Wood, black lacquer, and silver; well hollowed, with a flat lip and recessed flat foot surrounded by a protruding convex footrim; the wooden bottle covered in black lacquer and decorated with an inlaid silver-wire design of blossoming prunus branches and an inscription in seal script with the title 'Subtle fragrance and sparse shadows', followed by the date '[Made on an] autumn day of the wuzi year'. Autumn, 1888 Height: 4.93 cm Mouth/lip: 0.53/1.24 cm Stopper: glass; silver collar
Condition: Two areas of silver wire slightly proud of the surface; otherwise, workshop condition
Provenance: Sotheby's, Hong Kong, 28 October 1992, part of lot 425
Published: Kleiner 1995, no. 329 Treasury 7, no. 1645 Chen Tao 2002 , p. 57, fig. 95
Exhibited: British Museum, London, JuneOctober 1995 Israel Museum, Jerusalem, JulyNovember 1997 Chen Tao, Jianshi biyanhu, p. 57, fig. 95
In the snuff bottle world, silver-wire inlay became popular mainly at the end of the Qing dynasty, although there is one extremely rare ebony snuff bottle inlaid with silver wire and turquoise glass that was made in the Qianlong palace workshops; it bears a rare mark saying it was 'supervised by the Qianlong emperor' (Meriem Collection, Christie's, New York, 19 March 2008, lot 223).

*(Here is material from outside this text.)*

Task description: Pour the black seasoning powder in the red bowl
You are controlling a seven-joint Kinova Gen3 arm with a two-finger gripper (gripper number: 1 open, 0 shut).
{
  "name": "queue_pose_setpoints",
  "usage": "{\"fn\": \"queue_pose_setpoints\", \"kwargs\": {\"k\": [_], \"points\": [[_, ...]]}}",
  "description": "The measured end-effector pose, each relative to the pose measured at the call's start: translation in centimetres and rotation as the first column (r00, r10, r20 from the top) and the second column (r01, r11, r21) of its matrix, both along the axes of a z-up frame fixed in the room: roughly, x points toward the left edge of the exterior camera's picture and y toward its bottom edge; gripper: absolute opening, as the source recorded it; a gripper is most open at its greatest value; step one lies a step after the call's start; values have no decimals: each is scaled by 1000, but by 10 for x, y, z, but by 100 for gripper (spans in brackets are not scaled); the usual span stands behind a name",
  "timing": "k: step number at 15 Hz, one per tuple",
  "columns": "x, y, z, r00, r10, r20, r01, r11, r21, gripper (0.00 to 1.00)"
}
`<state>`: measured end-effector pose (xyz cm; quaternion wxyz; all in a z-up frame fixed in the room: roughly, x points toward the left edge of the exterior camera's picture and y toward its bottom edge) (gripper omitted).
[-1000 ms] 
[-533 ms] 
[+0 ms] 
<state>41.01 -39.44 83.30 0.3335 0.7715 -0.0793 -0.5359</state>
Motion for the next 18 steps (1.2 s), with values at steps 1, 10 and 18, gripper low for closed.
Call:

This appears to have been a northern technique that was revived in the late Qing. The two brothers responsible were Tian Zhimin and Tian Zizheng from Weixian, in Shandong province. They were key artists in the Guangxu-period revival of this art, an art they learned from Yao Xueqian, who was best at imitating Han inlaid gold and silver wares. They also benefitted from the fact that their father, Tian Rongrui (hao: Yufan) worked for Chen Jieqi (18131884; also a native of Weixian), one of the most important connoisseurs and collectors of antiquities in the late Qing. The boys were thus provided a solid foundation in archaic designs and scripts. When Yao Xueqian died, Chen loaned his collection of rubbings of seal scripts and bronzes to the Tian brothers to copy. Their studio was situated at the east gate of Weixian during the latter part of the Guangxu period. The excellence of their work brought the brothers far-reaching fame, and Tian Zhimin's son, Yizhai, carried on the family art into the twentieth century. This seems to have caused a fashion for this sort of inlay, which is reflected in the snuff bottle world by a series of late-Qing snuff bottles, usually of black-lacquered surfaces with silver (and sometimes gold) wire inlay, bearing a number of different names. The artists who made the snuff bottles also produced a larger number of spectacular snuff dishes, many of which were fragments of broken Jun-ware pottery from the Song to early Ming dynasties enclosed in a black-lacquered wood frame, with inscriptions, signatures, and dates inlaid in silver and gold.
This example bears a date that we can be fairly certain refers to the year 1888, since a date sixty years earlier or later seems highly unlikely. Another example from the collection was Sale 2, lot 134.
This bottle was once described as having a separate inset piece of wood as the shoulders and neck. The area is completely covered in lacquer, so it is not evident from the exterior, but the grain is precisely commensurate with it being a single piece of wood, and the interior has no join line at all, so it is probably all one piece. 'Subtle fragrance' and 'sparse shadows' are extracted from two lines in a poem composed by Lin Bu (see lot 41 in this sale). The poem, 'A Little Prunus Tree in a Mountain Garden', gave the world two characterizations of the beauty of prunus blossoms that would forever be associated with the flower. The fact that the prunus was especially esteemed by scholars over the centuries as an emblem of fortitude and spiritual purity makes this snuff bottle one that would have been eagerly sought after among the intelligentsia.
A second bottle, with the same decoration, inscription, and date, although differently laid out, was in Sotheby's, London, 5 December 1983, lot 260.